L’ESPOSIZIONE
Il mondo di Walter Rosenblum
L’artista unisce la fotografia sociale e la nascita del reportage. In mostra più di 110 fotografie vintage provenienti da New York
«Il mondo e la tenerezza» è la retrospettiva ospitata al Centro Culturale Milano del fotografo Walter Rosenblum (New York, 1919-2006). Nato da immigrati ebrei Romeni, cresciuto nel Lower East Side, entra adolescente nella Photo League dove incontra due grandi della fotografia novecentesca: Lewis Hine, politicamente impegnato e colui che diventerà suo mentore e amico, Paul Strand.

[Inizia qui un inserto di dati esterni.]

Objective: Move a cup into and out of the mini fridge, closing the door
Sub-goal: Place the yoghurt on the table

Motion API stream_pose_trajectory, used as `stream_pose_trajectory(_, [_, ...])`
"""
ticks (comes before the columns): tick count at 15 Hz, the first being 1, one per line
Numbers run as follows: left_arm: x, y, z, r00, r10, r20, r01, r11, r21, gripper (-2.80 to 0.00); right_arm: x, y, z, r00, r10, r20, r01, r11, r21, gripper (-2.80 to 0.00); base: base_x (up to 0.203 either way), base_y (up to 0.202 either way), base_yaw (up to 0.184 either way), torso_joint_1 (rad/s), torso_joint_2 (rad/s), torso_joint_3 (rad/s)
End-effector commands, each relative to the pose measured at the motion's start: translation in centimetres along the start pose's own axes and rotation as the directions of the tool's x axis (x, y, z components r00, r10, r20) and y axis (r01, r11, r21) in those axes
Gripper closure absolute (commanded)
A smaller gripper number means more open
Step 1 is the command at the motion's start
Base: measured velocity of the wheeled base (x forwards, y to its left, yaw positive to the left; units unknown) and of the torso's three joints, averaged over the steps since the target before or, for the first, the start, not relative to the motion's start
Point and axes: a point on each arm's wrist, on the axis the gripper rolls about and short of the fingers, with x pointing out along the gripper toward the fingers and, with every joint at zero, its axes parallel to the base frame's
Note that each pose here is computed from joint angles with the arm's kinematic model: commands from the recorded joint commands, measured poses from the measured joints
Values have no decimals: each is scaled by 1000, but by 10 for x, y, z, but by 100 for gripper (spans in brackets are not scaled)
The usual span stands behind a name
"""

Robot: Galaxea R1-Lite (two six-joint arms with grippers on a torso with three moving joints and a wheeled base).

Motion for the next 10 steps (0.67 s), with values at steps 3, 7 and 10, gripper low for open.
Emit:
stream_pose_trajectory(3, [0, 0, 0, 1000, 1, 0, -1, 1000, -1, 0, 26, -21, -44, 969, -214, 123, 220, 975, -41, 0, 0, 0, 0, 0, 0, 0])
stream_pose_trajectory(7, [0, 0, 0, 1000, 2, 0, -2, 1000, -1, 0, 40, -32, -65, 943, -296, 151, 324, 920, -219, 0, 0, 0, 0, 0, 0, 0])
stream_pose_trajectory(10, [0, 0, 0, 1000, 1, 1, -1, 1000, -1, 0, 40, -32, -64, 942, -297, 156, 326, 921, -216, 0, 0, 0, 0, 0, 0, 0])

Nel periodo in cui la Farm Security Administration s’impegna nel programma di documentazione fotografica delle condizioni rurali americane, Rosenblum si concentra, invece, sulla plebe urbana, a 19 anni nel 1938, col suo primo reportage Pitt Street, documentando la vita degli abitanti dell’omonima strada.
Nel video documentario che accompagna la mostra, realizzato dalla figlia Nina, in cui Rosenblum si racconta e si espone, afferma che “attraverso la fotografia ho imparato che tutte le persone avevano bisogno dello stesso tipo di rispetto”. Così scopriamo quel ‘bordone di basso’ che lega tutte le immagini esposte.
Scorrendo lungo questa galleria di ritratti e di scene di genere, sostenuti da ombre e luci mutualmente bilanciantesi, si coglie il coraggio dell’uomo che si lascia catturare dal mondo. Catturato e sfidato senza perdere, però, rispetto per ciò che inquadra nella sua lente. Rosenblum avvolge ciò che fotografa di un senso di rispetto, di affetto ma più ancora di uno sguardo d’amore; e soprattutto avverte la sommessa bellezza delle situazioni quotidiane: il suo talento, più che ‘creare’ bellezza, scopre quella minuta e ordinaria. L’attenzione al sociale si unisce, secondo l’insegnamento di Strand, alla ricerca compositiva. In una delle fotografie più significative, Girl on a Swing, 1938, la forma compositiva e la rappresentazione tematica sono saldate in una lucida soggettività artistica.
In basso a sinistra la struttura tubolare dell’altalena (bilanciata in alto a destra dai tiranti), coadiuvata dalla massa cupa e massiccia del ponte e dagli edifici sulla destra, indirizza lo sguardo sul fulcro della scena: la bambina che si libra a mezz’aria, scolpita dal moto in un abitino chiaro. Su uno sfondo geometrico, Rosenblum coglie la città come macchinario (il deserto umano), come sistema autonomo di forze contrastanti: la fanciulla tuttavia accetta la sfida spavaldamente (i piedi, dalla prospettiva proposta, sembrano posarsi sul tetto d’un edificio) e non ferma il suo slancio (prolungato dalla verticalità della torre). L’immagine è articolata, resa complessa dall’intrico di spinte e controspinte: una complessità visiva che riecheggia la complessità della vita urbana composta di possibilità offerte e opposte difficoltà. Il futuro delle giovani generazioni si gioca su questo campo. Questa foto, come molte altre, a distanza di quasi 80 anni, vede inevitabilmente scemare la sua importanza documentale, ma consolida il suo valore di espressione di un pensiero critico. Non sappiamo che vita sia stata riservata alla bimba sull’altalena, ma quest’immagine pone ancora la sua interrogazione: come guardiamo all’infanzia? come si vive in città? quali futuri?